The issue with slow updateMany operation in MongoDB v4.4.25

Michael_Hal · January 23, 2024, 4:34pm

Hello everyone. I have a problem with the updateMany operation on MongoDB Server Community Version v4.4.25. I’m using a three-node cluster running on Google Cloud VMs of type e2-standard-4 (4 vCPUs, 16GB RAM, with half of it for the WiredTiger cache). The collection has around 130 million documents. I’m running an updateMany on around 350,000 documents. The documents are small, and the query is supported by an index. The write concern is set to 1. Sometimes, the operation completes within a few minutes, but other times it takes several hours. During the long execution of this operation, there is almost no disk read/write activity except for a brief spike in the first few seconds, after which it drops to very low values. Initially, I thought it might be a cache issue, but I increased the cache size fourfold (switching to e8-standard-64 instances), and from what I can see, the cache is not even filled to 25%. The CPU is used in several percent. The top command on vm doesn’t indicate that the CPU is waiting on the disk. I’ve been looking for other operations that might be causing issues, but I couldn’t find anything in logs. I’m wondering if there might be some limitations on Google Cloud. Additionally, I have a feeling that when the primary is in a specific zone, the problem occurs less frequently, but it could be coincidental.

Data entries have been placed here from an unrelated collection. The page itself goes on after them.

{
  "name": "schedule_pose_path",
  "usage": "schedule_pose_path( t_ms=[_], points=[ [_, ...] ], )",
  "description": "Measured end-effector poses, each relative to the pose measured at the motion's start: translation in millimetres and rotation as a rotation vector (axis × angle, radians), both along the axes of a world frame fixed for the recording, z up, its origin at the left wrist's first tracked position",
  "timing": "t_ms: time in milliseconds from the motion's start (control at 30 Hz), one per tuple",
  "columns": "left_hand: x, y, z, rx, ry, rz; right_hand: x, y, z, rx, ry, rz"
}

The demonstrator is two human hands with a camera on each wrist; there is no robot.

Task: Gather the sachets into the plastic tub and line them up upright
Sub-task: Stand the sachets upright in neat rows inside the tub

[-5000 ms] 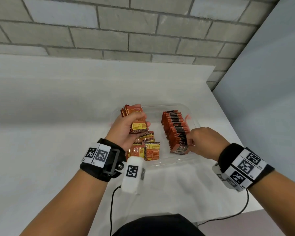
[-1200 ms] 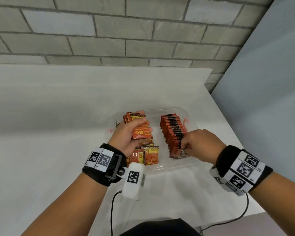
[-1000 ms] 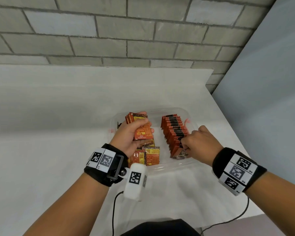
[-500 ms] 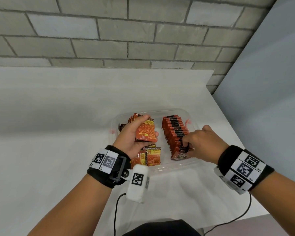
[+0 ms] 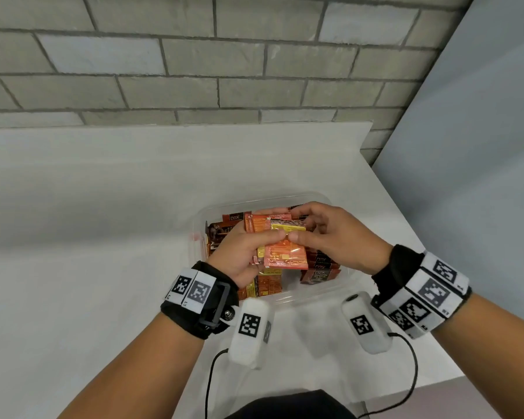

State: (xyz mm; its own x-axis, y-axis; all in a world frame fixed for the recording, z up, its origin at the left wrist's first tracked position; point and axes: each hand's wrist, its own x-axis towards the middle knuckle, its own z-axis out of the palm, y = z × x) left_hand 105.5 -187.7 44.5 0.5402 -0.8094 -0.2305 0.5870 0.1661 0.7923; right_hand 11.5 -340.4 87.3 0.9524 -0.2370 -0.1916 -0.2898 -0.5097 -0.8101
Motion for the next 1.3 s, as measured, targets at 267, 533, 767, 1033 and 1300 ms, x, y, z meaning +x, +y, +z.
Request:
schedule_pose_path(
  t_ms=[267, 533, 767, 1033, 1300],
  points=[
    [4, 5, -2, -0.042, 0.066, 0.092, 6, -3, 0, -0.008, -0.247, -0.214],
    [3, 4, 1, -0.102, 0.125, 0.114, 0, 2, -2, -0.195, -0.328, 0.102],
    [3, 7, -1, -0.087, -0.015, 0.085, -3, -3, 3, -0.146, -0.270, 0.087],
    [-6, 0, 2, -0.047, -0.112, -0.038, -1, -10, 13, -0.225, -0.073, 0.091],
    [7, 3, -4, 0.096, -0.013, 0.178, -19, -32, 5, -0.401, 0.148, 0.148]
  ],
)
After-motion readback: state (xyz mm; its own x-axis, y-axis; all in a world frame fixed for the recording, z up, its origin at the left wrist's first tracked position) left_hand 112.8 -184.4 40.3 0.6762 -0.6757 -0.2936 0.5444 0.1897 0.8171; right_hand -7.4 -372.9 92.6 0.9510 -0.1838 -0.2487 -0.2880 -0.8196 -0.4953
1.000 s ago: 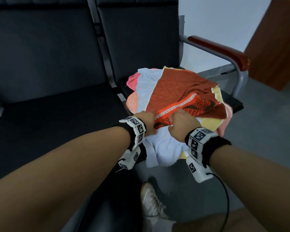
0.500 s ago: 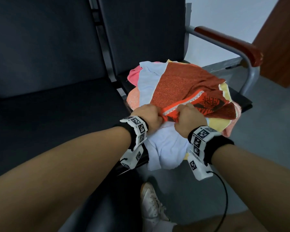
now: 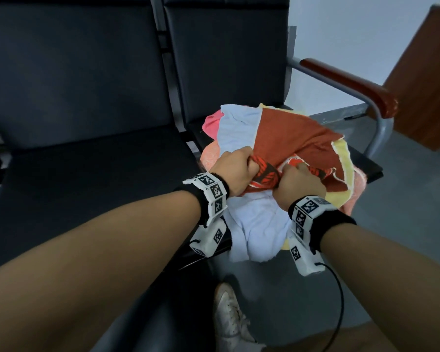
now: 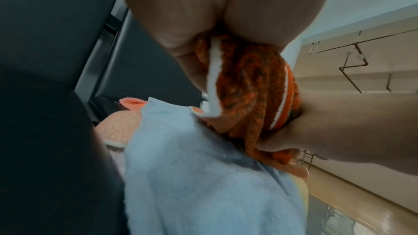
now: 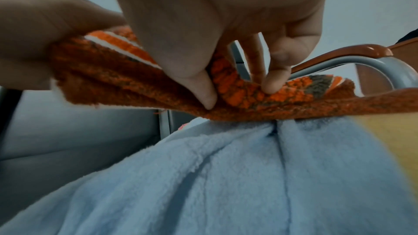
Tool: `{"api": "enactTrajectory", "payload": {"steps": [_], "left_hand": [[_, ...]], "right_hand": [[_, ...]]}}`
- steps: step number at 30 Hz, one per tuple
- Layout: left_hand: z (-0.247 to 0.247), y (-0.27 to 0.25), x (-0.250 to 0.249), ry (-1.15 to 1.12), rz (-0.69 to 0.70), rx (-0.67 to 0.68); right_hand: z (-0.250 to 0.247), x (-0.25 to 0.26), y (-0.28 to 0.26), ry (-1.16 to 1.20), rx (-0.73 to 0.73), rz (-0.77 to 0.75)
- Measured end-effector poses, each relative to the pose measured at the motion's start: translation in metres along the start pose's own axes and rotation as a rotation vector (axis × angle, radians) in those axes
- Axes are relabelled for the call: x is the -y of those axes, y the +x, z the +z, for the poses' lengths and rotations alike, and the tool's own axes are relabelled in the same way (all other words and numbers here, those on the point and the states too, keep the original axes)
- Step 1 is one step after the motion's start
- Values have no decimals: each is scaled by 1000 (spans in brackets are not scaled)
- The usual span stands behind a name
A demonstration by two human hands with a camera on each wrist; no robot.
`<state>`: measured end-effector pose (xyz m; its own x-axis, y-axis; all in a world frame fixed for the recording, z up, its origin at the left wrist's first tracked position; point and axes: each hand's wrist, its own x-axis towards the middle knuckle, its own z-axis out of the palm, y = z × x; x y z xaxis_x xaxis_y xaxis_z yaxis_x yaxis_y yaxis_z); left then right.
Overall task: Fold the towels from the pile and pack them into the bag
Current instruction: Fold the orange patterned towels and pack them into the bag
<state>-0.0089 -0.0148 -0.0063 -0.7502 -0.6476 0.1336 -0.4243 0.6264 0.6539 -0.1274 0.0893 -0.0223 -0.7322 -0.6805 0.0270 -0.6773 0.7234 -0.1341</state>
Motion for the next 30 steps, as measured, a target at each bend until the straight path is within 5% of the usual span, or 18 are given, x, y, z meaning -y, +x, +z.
{"api": "enactTrajectory", "payload": {"steps": [8,14,23,30], "left_hand": [[-24,-19,-3,4,1,36],[-54,-42,2,266,-8,155],[-119,-85,26,295,-272,-160],[-165,-132,46,159,-330,-395]], "right_hand": [[-11,20,-15,71,4,-6],[-34,45,-30,168,-118,-82],[-57,101,-57,194,-155,-223],[-67,155,-87,326,-188,-305]]}}
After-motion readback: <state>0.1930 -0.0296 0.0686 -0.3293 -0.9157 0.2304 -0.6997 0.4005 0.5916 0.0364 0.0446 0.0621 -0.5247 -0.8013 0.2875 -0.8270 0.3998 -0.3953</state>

This is a fragment of the currentOp during the execution of this (slow) operation.

      microsecs_running: Long("4605218131"),
      op: 'update',
      ns: 'myDb.myCollection',
      command: {
        q: { fieldId: Long("111") },
        u: { '$set': { fieldId: Long("222") } },
        multi: true,
        upsert: false
      },
      planSummary: 'IXSCAN { fieldId: 1 }',
      numYields: 95113,
      locks: {
        ParallelBatchWriterMode: 'r',
        FeatureCompatibilityVersion: 'w',
        ReplicationStateTransition: 'w',
        Global: 'w',
        Database: 'w',
        Collection: 'w'
      },
      waitingForLock: false,
      lockStats: {
        ParallelBatchWriterMode: { acquireCount: { r: Long("95114") } },
        FeatureCompatibilityVersion: { acquireCount: { w: Long("95114") } },
        ReplicationStateTransition: { acquireCount: { w: Long("95114") } },
        Global: { acquireCount: { w: Long("95114") } },
        Database: { acquireCount: { w: Long("95114") } },
        Collection: { acquireCount: { w: Long("95114") } },
        Mutex: { acquireCount: { r: Long("1") } }
      },
      waitingForFlowControl: false,
      flowControlStats: {
        acquireCount: Long("95114"),
        timeAcquiringMicros: Long("143036")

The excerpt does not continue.